WHAT TO DO:
Count every line below that holds "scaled". The answer is the number alone.

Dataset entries

[Start of Attachment]

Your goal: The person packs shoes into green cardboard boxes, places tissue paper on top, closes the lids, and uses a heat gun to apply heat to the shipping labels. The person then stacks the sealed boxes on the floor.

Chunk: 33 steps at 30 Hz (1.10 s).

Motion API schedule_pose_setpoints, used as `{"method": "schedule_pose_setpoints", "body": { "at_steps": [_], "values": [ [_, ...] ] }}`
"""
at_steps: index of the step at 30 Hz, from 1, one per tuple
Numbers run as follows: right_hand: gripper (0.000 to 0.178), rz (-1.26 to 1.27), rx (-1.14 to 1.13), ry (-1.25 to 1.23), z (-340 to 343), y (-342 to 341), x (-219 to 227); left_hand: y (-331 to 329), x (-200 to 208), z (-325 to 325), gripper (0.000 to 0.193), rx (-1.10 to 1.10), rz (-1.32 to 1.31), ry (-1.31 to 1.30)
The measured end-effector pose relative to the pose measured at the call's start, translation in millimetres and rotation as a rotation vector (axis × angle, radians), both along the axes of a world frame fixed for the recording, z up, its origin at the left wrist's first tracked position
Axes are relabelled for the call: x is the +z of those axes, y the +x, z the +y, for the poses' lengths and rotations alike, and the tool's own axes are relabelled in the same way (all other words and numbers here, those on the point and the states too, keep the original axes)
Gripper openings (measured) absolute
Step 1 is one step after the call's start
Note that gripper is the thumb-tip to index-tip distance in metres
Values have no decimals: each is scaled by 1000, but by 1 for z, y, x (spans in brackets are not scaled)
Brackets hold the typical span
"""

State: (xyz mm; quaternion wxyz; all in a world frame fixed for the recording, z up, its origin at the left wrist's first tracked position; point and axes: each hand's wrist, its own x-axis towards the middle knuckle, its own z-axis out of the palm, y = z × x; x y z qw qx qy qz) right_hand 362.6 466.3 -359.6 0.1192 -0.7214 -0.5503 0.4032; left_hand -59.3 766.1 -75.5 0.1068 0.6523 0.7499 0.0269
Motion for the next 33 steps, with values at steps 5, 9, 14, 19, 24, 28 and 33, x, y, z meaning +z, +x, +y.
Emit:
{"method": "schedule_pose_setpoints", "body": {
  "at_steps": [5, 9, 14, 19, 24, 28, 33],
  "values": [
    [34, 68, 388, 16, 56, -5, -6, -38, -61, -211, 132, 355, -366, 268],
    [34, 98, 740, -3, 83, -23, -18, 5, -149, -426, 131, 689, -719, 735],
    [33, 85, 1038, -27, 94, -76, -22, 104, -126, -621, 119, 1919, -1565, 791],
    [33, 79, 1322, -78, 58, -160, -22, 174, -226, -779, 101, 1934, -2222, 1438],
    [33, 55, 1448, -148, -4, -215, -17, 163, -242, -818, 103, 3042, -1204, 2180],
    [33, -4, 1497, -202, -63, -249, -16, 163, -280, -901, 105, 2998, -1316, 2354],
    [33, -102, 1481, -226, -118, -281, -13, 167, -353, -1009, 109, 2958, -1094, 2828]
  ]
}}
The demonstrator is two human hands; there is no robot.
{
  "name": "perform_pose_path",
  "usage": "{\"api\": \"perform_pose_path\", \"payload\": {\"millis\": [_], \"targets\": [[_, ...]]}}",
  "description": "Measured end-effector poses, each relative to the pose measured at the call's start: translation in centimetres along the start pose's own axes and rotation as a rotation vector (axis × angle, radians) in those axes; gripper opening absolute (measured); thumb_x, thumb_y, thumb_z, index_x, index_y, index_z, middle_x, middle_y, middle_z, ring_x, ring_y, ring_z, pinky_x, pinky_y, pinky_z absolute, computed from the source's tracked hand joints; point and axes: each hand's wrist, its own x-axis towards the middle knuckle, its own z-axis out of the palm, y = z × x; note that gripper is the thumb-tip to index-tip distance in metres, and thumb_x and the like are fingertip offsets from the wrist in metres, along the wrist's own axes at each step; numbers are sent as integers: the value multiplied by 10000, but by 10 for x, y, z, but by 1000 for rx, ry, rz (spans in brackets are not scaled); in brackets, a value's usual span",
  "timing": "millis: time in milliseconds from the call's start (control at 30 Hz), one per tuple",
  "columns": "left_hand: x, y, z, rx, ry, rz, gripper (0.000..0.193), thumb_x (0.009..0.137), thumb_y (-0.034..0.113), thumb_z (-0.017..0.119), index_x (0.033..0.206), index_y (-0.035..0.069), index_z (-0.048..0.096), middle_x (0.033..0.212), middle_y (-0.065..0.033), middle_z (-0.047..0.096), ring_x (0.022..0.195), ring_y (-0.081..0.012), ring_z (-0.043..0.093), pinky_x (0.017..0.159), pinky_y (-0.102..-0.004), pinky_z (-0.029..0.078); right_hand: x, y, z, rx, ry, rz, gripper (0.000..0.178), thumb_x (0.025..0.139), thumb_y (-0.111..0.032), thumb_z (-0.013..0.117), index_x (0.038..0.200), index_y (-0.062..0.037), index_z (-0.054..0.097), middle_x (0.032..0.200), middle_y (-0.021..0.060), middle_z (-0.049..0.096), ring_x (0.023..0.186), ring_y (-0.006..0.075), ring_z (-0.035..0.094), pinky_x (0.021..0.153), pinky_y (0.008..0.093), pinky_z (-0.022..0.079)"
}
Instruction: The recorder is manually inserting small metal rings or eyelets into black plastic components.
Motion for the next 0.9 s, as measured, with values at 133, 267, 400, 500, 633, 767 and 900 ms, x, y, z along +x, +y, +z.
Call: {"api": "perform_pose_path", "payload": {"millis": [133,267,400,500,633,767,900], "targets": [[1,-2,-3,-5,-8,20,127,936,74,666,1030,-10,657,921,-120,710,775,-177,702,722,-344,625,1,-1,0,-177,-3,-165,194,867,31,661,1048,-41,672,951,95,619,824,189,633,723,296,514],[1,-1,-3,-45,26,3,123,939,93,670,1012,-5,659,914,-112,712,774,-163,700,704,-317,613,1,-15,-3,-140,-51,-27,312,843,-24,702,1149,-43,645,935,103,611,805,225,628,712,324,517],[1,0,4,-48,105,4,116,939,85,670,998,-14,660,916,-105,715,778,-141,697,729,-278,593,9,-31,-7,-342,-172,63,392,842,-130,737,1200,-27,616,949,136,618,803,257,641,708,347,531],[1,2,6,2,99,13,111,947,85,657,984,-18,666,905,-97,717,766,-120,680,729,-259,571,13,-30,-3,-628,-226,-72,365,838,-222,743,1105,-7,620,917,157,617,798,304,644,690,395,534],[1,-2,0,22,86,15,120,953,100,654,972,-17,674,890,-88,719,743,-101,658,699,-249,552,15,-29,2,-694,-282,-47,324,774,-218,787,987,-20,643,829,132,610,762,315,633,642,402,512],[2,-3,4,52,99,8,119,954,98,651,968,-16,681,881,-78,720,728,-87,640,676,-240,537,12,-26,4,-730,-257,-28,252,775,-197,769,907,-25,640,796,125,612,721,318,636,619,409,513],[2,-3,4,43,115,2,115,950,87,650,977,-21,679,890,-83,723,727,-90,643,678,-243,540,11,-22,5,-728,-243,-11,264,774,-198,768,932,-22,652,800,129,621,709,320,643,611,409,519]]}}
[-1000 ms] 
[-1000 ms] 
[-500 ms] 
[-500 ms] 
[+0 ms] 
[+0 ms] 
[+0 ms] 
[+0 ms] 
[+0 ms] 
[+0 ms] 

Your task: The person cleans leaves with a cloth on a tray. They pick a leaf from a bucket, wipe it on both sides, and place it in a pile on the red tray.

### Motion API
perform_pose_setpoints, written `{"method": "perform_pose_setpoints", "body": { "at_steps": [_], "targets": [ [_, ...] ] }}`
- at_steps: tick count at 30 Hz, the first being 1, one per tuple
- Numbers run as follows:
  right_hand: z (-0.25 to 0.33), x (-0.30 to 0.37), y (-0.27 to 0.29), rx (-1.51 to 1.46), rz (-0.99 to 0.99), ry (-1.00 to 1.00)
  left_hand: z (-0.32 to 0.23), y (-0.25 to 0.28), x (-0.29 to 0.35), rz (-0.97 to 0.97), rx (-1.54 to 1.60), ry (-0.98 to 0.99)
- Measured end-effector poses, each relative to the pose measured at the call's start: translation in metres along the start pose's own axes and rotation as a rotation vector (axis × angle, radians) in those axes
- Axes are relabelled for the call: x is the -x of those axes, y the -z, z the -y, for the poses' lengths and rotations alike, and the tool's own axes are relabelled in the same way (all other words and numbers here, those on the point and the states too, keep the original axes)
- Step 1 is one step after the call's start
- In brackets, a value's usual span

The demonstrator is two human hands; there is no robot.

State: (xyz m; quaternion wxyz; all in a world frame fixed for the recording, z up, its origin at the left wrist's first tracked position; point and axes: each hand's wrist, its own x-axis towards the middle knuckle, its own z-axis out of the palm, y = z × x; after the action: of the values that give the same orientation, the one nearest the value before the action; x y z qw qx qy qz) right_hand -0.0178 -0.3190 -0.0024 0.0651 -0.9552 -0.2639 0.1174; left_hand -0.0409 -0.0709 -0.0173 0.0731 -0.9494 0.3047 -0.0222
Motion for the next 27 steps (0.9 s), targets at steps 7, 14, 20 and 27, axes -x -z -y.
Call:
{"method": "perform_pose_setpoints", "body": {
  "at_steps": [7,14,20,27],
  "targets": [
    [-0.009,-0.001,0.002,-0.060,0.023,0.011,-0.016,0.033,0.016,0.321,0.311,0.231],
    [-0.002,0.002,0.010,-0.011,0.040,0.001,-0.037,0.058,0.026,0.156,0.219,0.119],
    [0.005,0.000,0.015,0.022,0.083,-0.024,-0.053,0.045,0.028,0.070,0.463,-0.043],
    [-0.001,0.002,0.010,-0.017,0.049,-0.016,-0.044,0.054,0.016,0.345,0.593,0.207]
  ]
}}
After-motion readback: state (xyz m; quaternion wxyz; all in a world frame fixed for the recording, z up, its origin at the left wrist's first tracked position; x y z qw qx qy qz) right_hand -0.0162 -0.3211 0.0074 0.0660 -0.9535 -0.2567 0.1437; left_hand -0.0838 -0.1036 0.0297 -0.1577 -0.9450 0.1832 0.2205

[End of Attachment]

YOUR RESPONSE:
2